グラフのピークどころか子育てそのものを押しやってしまいたい気分になりますね。(女性活躍推進のかけ声が遥か遠くに聞こえます。)

子育てのある人生とは

現代の医学を持ってすれば40代や50代でも妊娠・出産が可能だと思っている方も結構いらっしゃいます。近代医学を信奉していただくのはありがたいのですが、それは自然に抗って可能性の低いものにあえてチャレンジすることでしかないのです。
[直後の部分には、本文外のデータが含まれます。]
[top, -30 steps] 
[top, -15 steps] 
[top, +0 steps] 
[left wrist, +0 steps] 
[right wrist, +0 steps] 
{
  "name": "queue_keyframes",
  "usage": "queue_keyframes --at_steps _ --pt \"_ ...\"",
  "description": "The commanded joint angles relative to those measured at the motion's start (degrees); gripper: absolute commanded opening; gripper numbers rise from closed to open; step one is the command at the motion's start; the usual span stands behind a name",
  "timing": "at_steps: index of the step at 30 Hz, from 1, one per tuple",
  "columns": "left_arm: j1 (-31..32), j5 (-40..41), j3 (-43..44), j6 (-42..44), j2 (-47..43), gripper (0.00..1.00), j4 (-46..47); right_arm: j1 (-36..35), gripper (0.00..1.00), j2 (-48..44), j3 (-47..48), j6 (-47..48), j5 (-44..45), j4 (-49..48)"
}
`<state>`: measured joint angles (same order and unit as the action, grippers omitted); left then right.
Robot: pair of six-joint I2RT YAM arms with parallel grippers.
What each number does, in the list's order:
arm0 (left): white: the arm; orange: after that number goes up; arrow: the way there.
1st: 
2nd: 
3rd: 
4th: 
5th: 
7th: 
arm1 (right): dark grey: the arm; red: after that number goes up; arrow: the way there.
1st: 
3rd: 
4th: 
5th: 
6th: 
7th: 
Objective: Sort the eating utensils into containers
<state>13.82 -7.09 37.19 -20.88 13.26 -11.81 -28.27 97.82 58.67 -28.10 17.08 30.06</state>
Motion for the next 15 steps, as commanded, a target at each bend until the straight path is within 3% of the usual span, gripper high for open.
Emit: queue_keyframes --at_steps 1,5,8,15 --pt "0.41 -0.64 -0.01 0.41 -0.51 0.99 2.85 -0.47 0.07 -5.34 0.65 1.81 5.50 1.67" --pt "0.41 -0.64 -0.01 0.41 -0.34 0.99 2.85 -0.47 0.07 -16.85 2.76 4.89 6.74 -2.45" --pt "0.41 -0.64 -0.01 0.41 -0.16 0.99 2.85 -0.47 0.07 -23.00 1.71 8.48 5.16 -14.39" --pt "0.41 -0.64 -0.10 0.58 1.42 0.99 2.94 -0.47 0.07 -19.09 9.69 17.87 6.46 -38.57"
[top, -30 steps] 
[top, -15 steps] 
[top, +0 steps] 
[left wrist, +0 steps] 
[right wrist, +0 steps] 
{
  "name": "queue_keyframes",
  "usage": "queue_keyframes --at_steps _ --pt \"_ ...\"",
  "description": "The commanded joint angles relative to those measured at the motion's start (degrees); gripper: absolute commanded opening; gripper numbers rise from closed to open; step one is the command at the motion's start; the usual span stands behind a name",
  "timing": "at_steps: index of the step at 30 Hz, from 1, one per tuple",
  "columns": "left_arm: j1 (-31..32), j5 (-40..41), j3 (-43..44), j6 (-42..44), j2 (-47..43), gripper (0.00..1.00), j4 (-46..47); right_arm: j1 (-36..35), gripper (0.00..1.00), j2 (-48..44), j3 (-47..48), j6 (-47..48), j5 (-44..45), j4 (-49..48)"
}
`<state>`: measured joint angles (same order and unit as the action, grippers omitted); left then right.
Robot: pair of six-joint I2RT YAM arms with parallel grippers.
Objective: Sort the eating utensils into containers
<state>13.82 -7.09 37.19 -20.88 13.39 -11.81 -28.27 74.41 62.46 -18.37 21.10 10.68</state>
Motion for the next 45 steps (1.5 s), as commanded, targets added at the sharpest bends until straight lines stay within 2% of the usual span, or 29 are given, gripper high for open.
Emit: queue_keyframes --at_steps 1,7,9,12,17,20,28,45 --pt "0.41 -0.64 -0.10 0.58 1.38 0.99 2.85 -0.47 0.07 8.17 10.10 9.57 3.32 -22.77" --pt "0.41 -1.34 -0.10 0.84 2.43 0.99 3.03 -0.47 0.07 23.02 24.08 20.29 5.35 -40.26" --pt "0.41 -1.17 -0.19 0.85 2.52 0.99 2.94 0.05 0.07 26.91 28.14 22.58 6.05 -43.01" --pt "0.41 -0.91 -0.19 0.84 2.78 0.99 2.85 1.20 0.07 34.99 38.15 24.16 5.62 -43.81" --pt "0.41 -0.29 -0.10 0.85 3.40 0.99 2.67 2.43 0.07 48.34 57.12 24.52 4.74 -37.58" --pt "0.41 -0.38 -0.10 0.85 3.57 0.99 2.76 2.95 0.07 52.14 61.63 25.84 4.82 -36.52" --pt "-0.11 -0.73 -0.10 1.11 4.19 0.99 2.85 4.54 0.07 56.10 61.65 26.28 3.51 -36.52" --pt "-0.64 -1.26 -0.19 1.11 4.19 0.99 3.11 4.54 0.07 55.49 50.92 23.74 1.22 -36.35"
アンチエイジングがもてはやされる今の50代と、50年前の50代では見た目の年齢は20歳は違うかもしれません。でも、卵巣の寿命はこの50年、いえ、おそらく人類が誕生して以来変わっていないのです。
この事実をご存じなかった方に、検査結果を見て「原始卵胞がほとんど残っていないので妊娠するチャンスは限られている」とお伝えしなくてはならない時程つらいことはありません。そのような事態を避けるためにも、女性の健康に携わる私たちが、妊娠には適齢期があることを声を大にして啓蒙していかねばならないと思っています。

ただし、このことを理解した上で出産年齢推移のグラフを見れば、悪いことばかりではありません。なだらかな曲線はライフスタイルの多様性を求める現れと捉えることもできます。生命保険会社が提示する「夫婦と子供二人、第一子の誕生が28歳 …」のようなモデルケースなんて過去の遺物になりつつあるのかもしれません。

育てられない事情がある時に授かった命を養父母に託す、リタイア後に養子を迎えて二度目の人生をともに歩む(子供が成人するまでの寿命はしっかりありますからね)など、自己の遺伝子を残す以外にも社会的な動物である人間だからこそできる人生の選択もあります。
まだまだ日本という国柄がそれを許してくれないところもありますが、「子育て」にはいろいろな形があることも考えてみてはいかがでしょうか。